_Exercise instructions_: Verbatim output of the lines below is required, with the images omitted.

+++ Stored data +++

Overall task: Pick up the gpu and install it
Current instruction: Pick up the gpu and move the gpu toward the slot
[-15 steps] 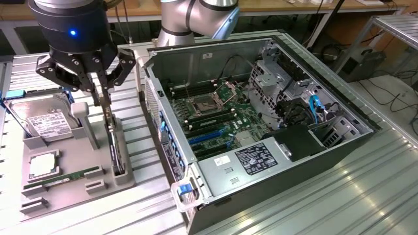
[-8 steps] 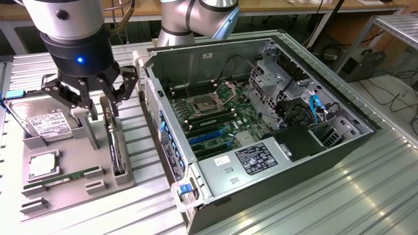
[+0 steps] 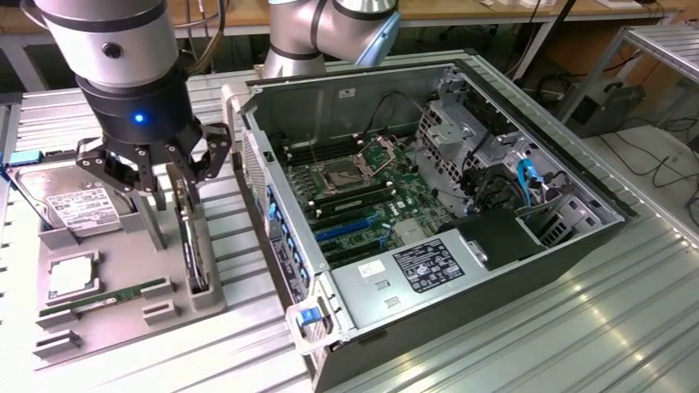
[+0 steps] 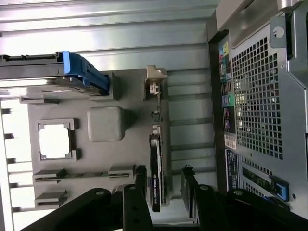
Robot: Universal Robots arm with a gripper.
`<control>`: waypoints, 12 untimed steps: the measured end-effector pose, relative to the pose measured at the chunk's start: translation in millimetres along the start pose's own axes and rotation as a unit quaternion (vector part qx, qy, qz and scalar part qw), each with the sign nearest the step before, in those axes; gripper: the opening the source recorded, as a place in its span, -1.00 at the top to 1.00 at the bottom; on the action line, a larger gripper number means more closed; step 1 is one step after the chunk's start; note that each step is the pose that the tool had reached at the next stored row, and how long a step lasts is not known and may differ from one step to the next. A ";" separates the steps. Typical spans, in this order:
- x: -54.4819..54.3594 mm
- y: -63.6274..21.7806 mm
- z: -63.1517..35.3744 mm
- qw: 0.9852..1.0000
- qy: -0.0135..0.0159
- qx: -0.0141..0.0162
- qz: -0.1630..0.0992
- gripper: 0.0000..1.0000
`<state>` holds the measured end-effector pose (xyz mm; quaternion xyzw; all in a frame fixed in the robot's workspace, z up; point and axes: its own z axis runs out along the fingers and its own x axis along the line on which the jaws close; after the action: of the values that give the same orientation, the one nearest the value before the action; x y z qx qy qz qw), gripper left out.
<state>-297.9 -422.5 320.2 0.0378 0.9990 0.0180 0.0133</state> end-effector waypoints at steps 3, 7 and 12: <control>0.7 -0.3 5.4 1.000 0.000 0.000 0.000 0.15; 2.3 -0.8 14.4 1.000 0.000 0.000 0.000 0.15; 5.9 -1.6 28.2 1.000 0.000 0.000 0.000 0.15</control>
<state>-303.1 -422.7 291.8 0.0377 0.9990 0.0180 0.0133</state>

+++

_Completed task_:
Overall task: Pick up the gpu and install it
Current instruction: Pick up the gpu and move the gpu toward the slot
[-15 steps] 
[-8 steps] 
[+0 steps] 
[+0 steps] 
Robot: Universal Robots arm with a gripper.
`<control>`: waypoints, 12 untimed steps: the measured end-effector pose, relative to the pose measured at the chunk's start: translation in millimetres along the start pose's own axes and rotation as a unit quaternion (vector part qx, qy, qz and scalar part qw), each with the sign nearest the step before, in those axes; gripper: the opening the source recorded, as a place in its span, -1.00 at the top to 1.00 at the bottom; on the action line, a larger gripper number means more closed; step 1 is one step after the chunk's start; note that each step is the pose that the tool had reached at the next stored row, and how long a step lasts is not known and may differ from one step to the next. A ";" separates the steps. Typical spans, in this order:
- x: -54.4819..54.3594 mm
- y: -63.6274..21.7806 mm
- z: -63.1517..35.3744 mm
- qw: 0.9852..1.0000
- qy: -0.0135..0.0159
- qx: -0.0141..0.0162
- qz: -0.1630..0.0992
- gripper: 0.0000..1.0000
`<state>` holds the measured end-effector pose (xyz mm; quaternion xyzw; all in a frame fixed in the robot's workspace, z up; point and axes: its own z axis runs out along the fingers and its own x axis along the line on which the jaws close; after the action: of the values that give the same orientation, the one nearest the value before the action; x y z qx qy qz qw), gripper left out.
<state>-297.9 -422.5 320.2 0.0378 0.9990 0.0180 0.0133</state> end-effector waypoints at steps 3, 7 and 12: <control>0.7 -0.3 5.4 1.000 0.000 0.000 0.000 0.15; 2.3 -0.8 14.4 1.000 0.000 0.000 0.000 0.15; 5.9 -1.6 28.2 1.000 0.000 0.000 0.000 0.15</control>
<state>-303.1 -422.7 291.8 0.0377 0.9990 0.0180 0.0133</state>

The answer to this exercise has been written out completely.